**Assigned task**.
Reproduce the top of the data verbatim, through and including the line that contains "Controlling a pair".
----------
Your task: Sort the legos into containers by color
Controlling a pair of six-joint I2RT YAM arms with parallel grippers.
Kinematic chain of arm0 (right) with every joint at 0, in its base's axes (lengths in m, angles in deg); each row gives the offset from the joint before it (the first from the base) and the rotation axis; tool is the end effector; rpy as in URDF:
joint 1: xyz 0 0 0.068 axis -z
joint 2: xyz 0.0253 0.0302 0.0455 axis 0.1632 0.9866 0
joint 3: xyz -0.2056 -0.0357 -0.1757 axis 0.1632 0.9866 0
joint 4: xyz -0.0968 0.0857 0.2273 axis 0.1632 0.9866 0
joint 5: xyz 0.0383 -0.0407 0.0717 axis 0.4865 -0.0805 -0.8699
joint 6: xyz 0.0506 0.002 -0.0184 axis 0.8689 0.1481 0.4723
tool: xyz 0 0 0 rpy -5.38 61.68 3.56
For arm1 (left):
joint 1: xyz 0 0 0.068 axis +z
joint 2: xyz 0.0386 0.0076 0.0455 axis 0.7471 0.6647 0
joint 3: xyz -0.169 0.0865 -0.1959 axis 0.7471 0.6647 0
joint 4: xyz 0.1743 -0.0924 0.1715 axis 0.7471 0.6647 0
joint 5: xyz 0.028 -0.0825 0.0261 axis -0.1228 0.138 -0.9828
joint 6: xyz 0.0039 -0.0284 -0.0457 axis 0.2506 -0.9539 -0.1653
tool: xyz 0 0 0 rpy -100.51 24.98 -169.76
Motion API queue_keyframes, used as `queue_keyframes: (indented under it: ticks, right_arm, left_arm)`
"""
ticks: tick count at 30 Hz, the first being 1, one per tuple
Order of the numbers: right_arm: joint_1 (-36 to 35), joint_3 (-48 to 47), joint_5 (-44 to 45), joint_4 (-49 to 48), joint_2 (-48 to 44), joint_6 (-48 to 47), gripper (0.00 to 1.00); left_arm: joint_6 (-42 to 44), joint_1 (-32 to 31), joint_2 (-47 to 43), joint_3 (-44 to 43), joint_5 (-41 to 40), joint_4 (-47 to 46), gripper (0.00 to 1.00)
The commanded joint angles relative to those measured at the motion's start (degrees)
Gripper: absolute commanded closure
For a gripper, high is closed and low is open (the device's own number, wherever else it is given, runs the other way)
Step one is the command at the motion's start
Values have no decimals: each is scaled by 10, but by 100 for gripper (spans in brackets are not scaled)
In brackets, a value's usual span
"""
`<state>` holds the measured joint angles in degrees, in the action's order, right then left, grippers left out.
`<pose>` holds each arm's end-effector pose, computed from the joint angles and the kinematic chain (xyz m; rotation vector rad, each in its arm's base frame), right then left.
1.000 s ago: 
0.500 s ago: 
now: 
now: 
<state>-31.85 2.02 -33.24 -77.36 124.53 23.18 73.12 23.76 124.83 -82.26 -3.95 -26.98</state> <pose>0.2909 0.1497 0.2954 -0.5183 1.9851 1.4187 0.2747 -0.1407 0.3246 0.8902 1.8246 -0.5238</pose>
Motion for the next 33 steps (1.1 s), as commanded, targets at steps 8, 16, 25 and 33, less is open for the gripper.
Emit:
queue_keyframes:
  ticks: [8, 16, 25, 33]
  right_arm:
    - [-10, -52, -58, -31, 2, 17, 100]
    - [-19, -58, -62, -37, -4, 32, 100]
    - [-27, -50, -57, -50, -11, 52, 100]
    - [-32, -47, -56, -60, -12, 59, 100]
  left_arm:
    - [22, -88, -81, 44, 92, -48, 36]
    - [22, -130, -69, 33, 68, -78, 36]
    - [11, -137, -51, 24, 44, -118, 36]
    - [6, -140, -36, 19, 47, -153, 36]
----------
**Finished exercise**.
Your task: Sort the legos into containers by color
Controlling a pair of six-joint I2RT YAM arms with parallel grippers.

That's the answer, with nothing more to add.